MATERIAL PROVIDED:

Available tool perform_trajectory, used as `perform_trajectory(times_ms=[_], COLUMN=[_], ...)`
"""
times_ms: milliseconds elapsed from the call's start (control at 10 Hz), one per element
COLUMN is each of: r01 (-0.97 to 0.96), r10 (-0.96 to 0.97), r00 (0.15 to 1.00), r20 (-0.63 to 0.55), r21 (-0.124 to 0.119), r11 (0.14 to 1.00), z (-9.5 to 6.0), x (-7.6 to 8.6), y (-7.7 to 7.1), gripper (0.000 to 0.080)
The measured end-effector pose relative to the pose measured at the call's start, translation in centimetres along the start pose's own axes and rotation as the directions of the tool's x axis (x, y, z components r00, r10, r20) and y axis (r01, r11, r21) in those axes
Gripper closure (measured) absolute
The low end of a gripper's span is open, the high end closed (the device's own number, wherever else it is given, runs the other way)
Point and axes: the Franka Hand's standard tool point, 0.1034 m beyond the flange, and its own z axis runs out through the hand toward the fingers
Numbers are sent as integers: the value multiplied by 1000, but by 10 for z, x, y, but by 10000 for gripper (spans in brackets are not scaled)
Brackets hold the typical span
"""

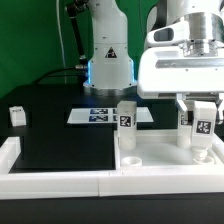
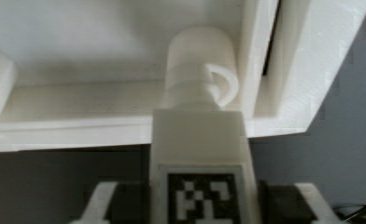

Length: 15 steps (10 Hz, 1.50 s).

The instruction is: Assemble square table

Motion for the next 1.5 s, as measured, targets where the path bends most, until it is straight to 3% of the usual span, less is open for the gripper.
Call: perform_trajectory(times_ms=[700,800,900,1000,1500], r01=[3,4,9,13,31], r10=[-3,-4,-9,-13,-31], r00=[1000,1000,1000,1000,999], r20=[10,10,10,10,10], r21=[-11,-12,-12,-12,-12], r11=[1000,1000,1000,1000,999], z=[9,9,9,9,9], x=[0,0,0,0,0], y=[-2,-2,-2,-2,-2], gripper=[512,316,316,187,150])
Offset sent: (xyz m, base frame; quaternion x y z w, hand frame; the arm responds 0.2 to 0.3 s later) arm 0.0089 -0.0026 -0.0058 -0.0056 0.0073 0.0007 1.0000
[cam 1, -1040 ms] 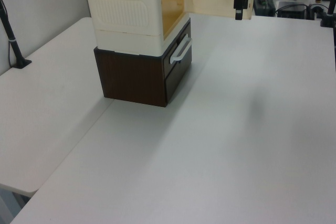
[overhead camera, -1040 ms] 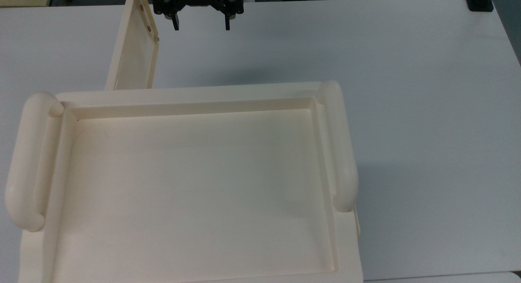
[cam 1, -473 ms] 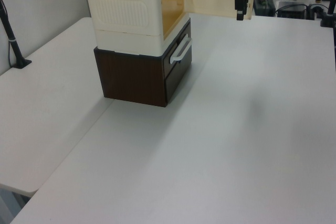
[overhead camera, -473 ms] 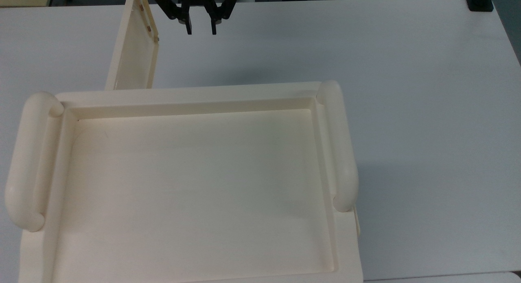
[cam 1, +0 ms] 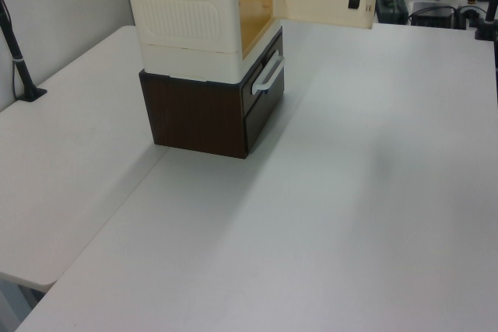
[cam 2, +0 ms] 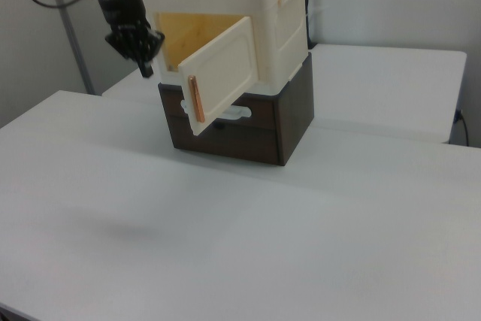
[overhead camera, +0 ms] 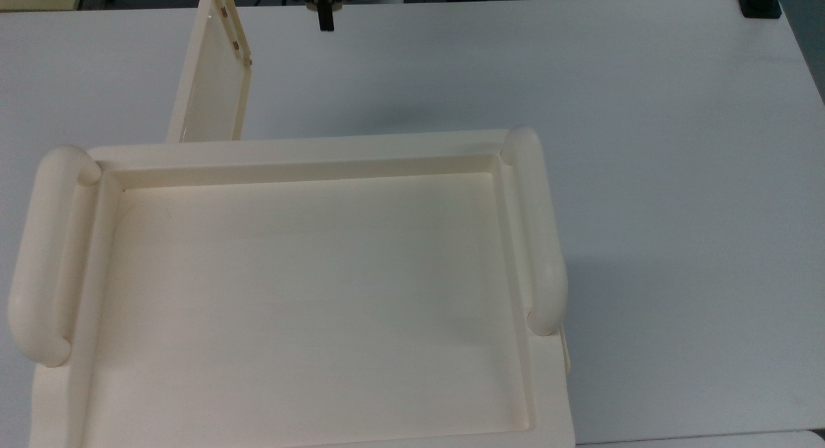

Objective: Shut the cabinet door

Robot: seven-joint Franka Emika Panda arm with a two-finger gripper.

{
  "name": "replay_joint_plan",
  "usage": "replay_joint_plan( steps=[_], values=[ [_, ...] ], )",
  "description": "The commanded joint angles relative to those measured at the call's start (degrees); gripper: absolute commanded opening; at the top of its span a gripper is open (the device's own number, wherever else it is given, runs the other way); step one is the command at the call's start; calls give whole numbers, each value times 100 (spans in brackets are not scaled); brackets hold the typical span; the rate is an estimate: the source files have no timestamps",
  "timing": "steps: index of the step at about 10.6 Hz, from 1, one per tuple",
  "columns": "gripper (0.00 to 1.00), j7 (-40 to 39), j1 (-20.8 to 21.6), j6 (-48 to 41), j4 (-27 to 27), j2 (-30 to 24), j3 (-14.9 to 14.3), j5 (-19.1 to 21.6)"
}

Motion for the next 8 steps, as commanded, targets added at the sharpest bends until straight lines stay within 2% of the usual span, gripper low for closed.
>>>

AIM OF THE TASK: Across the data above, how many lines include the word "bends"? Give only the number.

ANSWER SPACE: 2